Information shown
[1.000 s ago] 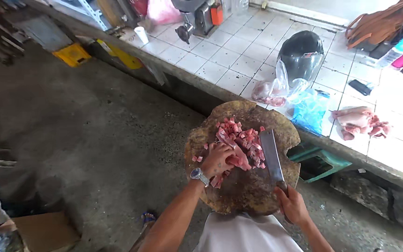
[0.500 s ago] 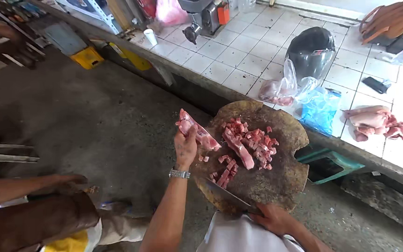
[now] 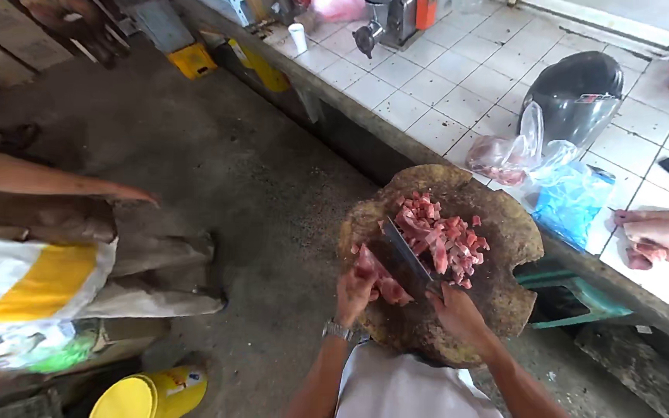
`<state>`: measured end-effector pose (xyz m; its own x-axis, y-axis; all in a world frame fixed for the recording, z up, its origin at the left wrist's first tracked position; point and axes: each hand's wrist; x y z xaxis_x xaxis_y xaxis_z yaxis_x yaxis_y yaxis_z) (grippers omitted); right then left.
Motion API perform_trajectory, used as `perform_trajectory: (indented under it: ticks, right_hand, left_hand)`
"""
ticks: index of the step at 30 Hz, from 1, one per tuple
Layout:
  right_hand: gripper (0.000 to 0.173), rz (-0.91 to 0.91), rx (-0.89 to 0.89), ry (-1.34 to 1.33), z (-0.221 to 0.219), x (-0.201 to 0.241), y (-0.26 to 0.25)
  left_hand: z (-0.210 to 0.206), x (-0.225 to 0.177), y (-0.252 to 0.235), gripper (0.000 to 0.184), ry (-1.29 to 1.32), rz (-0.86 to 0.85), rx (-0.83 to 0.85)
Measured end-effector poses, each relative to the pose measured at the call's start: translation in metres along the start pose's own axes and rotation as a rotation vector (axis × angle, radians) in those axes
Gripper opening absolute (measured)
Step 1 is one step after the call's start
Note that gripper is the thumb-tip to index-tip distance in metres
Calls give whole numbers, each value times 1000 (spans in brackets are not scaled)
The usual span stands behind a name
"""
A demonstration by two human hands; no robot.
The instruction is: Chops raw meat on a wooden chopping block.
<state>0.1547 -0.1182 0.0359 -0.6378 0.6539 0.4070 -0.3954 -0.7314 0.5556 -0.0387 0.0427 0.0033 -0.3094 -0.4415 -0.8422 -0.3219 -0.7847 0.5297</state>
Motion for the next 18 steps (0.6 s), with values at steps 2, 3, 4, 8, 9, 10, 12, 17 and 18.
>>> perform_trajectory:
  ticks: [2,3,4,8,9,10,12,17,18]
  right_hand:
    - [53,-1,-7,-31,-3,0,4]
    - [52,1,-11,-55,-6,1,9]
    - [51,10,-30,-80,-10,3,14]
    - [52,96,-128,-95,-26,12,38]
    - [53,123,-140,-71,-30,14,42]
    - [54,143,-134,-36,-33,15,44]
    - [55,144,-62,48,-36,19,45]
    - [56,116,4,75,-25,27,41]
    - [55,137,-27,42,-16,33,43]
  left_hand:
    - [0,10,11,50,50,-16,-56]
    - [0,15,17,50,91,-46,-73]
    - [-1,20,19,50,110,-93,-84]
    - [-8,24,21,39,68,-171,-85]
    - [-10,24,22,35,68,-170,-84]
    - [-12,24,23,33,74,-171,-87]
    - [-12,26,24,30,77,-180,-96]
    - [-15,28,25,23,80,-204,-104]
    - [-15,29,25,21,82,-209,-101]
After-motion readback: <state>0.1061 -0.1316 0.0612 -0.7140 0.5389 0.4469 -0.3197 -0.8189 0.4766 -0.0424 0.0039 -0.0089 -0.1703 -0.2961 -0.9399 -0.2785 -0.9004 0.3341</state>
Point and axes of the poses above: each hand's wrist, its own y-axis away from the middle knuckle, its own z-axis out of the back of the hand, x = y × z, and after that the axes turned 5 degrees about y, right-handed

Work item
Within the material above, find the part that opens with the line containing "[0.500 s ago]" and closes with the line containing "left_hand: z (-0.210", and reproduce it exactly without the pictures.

Answer section
[0.500 s ago] 
[now] 
`<state>`: measured end-effector pose (xyz m; its own x-axis, y-axis; all in a world frame fixed for the recording, z up, its origin at the left wrist's first tracked position; point and axes: each hand's wrist; x y z xaxis_x xaxis_y xaxis_z yaxis_x yaxis_y yaxis_z) (grippers omitted); right then left.
Motion API perform_trajectory, used as `perform_trajectory: (indented under it: ticks, right_hand, left_hand)`
"""
ticks: index of the step at 30 Hz, from 1, one per tuple
Layout:
  right_hand: gripper (0.000 to 0.173), rz (-0.91 to 0.91), rx (-0.89 to 0.89), ry (-1.34 to 1.33), z (-0.221 to 0.219), x (-0.201 to 0.241), y (-0.26 to 0.25)
  left_hand: z (-0.210 to 0.206), x (-0.225 to 0.177), y (-0.252 to 0.235), gripper (0.000 to 0.184), ry (-1.29 to 1.32), rz (-0.86 to 0.85), rx (-0.83 to 0.85)

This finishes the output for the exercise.